Information shown:

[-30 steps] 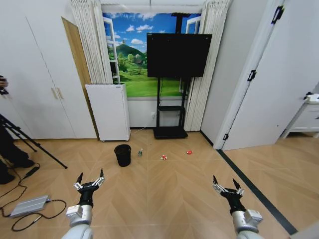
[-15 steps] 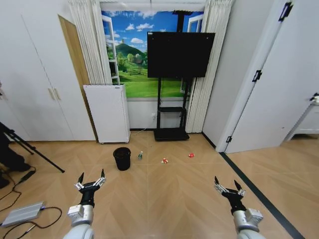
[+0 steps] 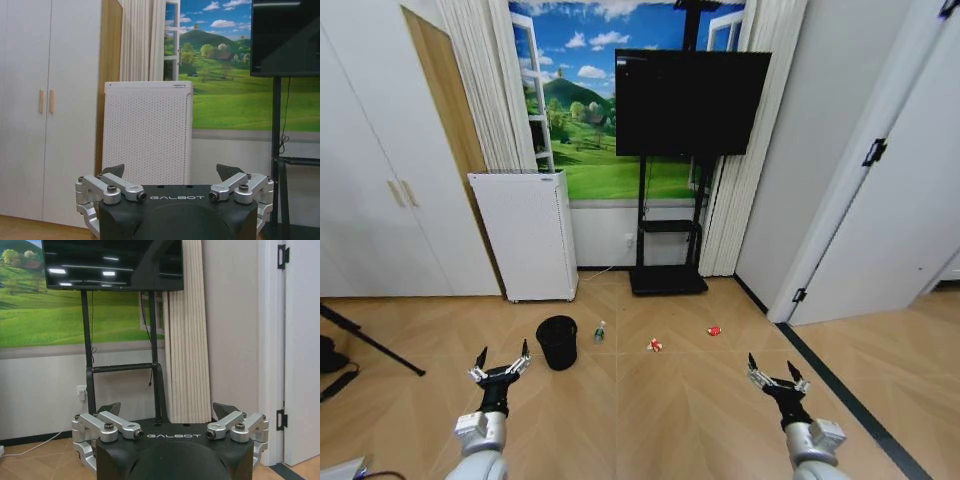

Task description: Pick up the trash bin and place the garbage on the floor into it.

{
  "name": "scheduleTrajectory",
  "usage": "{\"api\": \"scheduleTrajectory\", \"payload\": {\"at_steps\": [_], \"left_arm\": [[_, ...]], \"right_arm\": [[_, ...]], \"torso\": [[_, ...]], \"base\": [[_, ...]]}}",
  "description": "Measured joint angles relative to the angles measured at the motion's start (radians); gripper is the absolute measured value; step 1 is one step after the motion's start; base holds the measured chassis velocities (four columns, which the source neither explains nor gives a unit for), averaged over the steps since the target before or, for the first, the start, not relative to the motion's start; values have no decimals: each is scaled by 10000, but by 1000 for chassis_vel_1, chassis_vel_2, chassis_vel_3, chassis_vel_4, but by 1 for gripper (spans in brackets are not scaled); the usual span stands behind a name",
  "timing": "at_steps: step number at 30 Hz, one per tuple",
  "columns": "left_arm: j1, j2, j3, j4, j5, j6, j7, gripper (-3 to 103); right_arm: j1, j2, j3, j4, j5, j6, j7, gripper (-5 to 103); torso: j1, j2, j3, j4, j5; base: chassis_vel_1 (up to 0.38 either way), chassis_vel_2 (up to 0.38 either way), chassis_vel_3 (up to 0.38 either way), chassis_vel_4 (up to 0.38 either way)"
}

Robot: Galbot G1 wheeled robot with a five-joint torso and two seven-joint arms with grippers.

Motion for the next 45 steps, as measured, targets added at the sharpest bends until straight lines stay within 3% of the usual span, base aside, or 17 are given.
{"api": "scheduleTrajectory", "payload": {"at_steps": [2,6,8,9,11,13,16,19,21,24,27,31,34,37,38,41,45], "left_arm": [[11,0,-10,-4,0,-13,2,100],[16,3,-16,-5,0,-26,1,100],[14,4,-6,-2,-1,-28,5,100],[4,6,-9,-4,1,-29,-2,100],[3,6,-6,0,2,-30,-2,100],[-17,12,6,45,3,-29,5,100],[-44,19,7,77,5,-31,2,100],[-78,25,15,129,5,-30,4,100],[-112,34,16,159,5,-30,1,100],[-153,52,23,214,4,-16,0,100],[-199,57,36,261,1,7,-1,100],[-237,59,69,298,-36,38,-19,100],[-273,58,104,315,-147,113,-88,100],[-291,51,122,316,-234,252,-125,100],[-304,51,121,316,-249,281,-137,100],[-304,51,129,328,-247,304,-181,100],[-302,41,144,371,-230,310,-205,100]], "right_arm": [[1,6,-4,8,21,28,9,100],[4,9,-10,12,56,44,13,100],[5,9,-5,13,63,80,18,100],[11,10,-8,9,66,91,18,100],[10,11,-8,-7,68,102,18,100],[25,11,-12,-73,67,165,16,100],[52,14,-41,-138,66,185,11,100],[99,19,-83,-193,50,200,12,100],[138,27,-128,-237,35,204,14,100],[192,32,-179,-289,38,204,22,100],[231,28,-224,-372,47,204,9,100],[305,26,-271,-470,46,287,18,100],[407,28,-357,-595,-37,489,105,100],[436,36,-370,-637,-54,570,120,100],[468,40,-402,-682,-59,635,118,100],[475,42,-426,-736,-85,708,113,100],[503,45,-498,-804,-85,791,102,100]], "torso": [[0,2,-1,-4,-15],[0,0,0,1,10],[0,2,-1,-3,-19],[0,1,-1,-1,4],[-1,1,-1,-2,11],[-3,3,-2,-3,-18],[-3,3,-1,-1,7],[-3,4,-3,-3,-17],[-3,3,-2,-1,6],[-3,4,-2,-3,-16],[-3,3,-1,-2,2],[-3,4,-2,-4,-15],[6,-1,2,4,6],[8,0,2,-6,-18],[8,-2,3,6,11],[6,-2,1,0,-12],[-44,-99,-60,9,-3]], "base": [[-369,366,369,-383],[-350,376,343,-371],[-342,359,342,-350],[-345,357,332,-339],[-338,360,335,-339],[-349,326,356,-345],[-359,352,355,-348],[-354,359,354,-360],[-351,353,358,-357],[-357,349,359,-356],[-339,362,351,-352],[-325,342,356,-343],[-296,334,336,-308],[-228,213,188,-225],[-118,155,87,-29],[-96,59,38,-22],[41,-58,-56,34]]}}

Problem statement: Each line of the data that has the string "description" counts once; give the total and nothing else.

Your solution: 2